St. Paul says no EAW needed on former St. Andrew’s Church plans


By Scott Carlson 

The Twin Cities German Immersion School’s plans to raze its current building — the old St. Andrew’s Church — and replace it with a new 24,000-square-foot facility do not merit an environmental impact review, according to the St. Paul Department of Planning and Economic Development. 

The city’s decision to reject a request for an environmental assessment worksheet (EAW) of the German Immersion School’s expansion plans is a setback for the neighborhood group, Save Historic St. Andrew’s (SHSA), which argues the former church is a historic structure and should be spared from the wrecking ball. 

In a report dated April 9, PED director Bruce Corrie said the German school’s proposed addition did not meet the state’s mandatory standards for EAW reviews and “the proposed project does not have the potential for significant environmental effects.” Corrie added, “No additional environmental studies are planned nor needed to evaluate environmental effect of the proposed project.”

The EAW petition was “an abuse of the public governance process and a complete waste of taxpayer’s dollars,” contended Sam Walling, chairman of the TCGIS board of directors.

 “With this sham petition, SHSA supporters have demonstrated again that they will do anything to delay the building of our project, which will benefit public school kids by giving them an appropriate learning environment that is designed for education,” Walling said in a statement. “We are gratified that the City of St. Paul saw through this absurd ploy, and we look forward to the City Council approving our project in the near future.”

Despite Corrie’s report, whether the former church ultimately is designated a historic structure and, therefore, spared demolition is an open question. 

Denis Gardner, the National Register historian at the Minnesota State Historic Preservation Office recently concluded the former St. Andrew’s Church is worthy of historic designation due to its unique architecture. 

“Its Romanesque Revival design is locally distinctive when contrasted with other churches employing the style,” Gardner said. “The complexity of the design is revealed in its many architectural embellishments, several of which make for an unusual design vocabulary.” 

After its review, the Minnesota State Historic Preservation Office said, “If a National Register nomination for St. Andrew’s Catholic Church was presented to the State Historic Preservation Review Board, the SHPO believes that body would approve listing of the building in the National Register and vote to forward the nomination to the Keeper of the National Register in Washington, D.C. The Keeper makes final determinations, and it is the SHPO’s view that the Keeper’s Office would conclude that the church, at a minimum, is eligible for National Register listing for its architecture.”

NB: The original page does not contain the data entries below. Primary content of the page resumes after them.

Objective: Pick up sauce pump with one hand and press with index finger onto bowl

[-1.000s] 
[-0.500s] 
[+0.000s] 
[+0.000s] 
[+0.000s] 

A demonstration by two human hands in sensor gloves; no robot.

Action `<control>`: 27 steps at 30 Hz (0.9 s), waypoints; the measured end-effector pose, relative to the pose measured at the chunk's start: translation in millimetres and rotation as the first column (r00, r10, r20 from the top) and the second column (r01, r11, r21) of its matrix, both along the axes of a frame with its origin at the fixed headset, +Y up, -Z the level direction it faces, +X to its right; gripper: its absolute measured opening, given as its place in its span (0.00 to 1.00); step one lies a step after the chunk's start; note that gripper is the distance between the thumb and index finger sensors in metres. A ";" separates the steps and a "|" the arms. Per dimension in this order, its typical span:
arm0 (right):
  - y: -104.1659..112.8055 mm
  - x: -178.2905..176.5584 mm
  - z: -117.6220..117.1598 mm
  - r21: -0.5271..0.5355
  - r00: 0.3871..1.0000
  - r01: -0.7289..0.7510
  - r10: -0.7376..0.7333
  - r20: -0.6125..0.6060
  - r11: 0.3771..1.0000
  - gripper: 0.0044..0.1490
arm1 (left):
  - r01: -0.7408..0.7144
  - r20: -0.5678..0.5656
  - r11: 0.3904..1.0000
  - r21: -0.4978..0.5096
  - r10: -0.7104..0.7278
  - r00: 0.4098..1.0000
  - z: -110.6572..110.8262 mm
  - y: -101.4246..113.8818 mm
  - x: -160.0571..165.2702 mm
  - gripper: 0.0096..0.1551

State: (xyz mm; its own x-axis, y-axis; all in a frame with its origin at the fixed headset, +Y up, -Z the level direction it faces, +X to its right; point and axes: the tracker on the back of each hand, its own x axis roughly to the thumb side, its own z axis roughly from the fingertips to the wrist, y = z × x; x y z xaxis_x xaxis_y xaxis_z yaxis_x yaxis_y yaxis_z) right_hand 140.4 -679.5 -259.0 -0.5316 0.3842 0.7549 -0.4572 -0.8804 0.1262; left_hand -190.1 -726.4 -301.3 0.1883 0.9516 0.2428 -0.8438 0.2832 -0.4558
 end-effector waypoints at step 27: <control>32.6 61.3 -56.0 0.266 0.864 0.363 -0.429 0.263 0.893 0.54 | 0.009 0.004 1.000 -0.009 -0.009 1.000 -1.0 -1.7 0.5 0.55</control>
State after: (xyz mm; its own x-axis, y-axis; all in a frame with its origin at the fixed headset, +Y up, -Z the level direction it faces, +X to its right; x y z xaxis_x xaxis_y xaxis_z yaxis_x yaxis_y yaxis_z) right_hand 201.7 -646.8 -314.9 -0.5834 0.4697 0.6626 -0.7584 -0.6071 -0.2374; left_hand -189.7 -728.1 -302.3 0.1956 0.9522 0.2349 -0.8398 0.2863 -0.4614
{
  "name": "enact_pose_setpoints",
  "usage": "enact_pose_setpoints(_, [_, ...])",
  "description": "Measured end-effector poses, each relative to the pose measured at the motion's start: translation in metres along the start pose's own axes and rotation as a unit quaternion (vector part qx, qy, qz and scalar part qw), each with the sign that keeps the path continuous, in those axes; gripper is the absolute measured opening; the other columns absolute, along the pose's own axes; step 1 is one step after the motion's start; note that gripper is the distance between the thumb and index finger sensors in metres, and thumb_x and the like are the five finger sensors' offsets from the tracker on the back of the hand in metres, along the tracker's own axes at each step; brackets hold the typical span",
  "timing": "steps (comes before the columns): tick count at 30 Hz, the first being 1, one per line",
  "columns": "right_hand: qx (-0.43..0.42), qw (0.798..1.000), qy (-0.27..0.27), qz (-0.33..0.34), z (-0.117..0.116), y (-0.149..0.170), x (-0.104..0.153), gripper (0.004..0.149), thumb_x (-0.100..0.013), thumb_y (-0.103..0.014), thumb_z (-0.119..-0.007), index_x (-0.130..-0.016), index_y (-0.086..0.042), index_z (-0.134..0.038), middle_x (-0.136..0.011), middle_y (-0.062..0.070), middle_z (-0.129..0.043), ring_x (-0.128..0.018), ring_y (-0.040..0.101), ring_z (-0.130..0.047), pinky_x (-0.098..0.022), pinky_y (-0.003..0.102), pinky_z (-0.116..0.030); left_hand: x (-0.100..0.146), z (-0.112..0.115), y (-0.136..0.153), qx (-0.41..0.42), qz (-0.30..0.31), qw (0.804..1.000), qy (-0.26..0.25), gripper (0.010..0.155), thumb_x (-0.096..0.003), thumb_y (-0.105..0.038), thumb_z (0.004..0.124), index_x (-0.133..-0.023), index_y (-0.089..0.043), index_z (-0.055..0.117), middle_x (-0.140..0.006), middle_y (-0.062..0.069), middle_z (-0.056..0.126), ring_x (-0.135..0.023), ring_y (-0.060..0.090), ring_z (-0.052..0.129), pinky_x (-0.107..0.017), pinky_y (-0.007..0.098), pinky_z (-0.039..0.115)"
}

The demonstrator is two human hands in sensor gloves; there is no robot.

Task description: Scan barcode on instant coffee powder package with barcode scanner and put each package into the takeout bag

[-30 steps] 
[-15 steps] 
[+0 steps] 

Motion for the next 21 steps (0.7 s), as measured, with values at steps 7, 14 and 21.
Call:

SHSA member Bonnie Youngquist said the SHPO’s letter “was good news for anyone who values St. Paul’s architectural legacy. While this does not limit interior alterations, which the owner is free to do, it may make the building eligible for grants and other sources of funding.”

 In early November, St. Paul’s Historic Preservation Commission (HPC) sided with SHSA , contending the old church building is eligible for historic designation.

“If the City Council determines that the [church] building should be designated a local preservation site and acts accordingly, the City will have the authority to determine the need for and impose reasonable mitigation [to alter the building] or deny permission to demolish the building,” Corrie said in his report.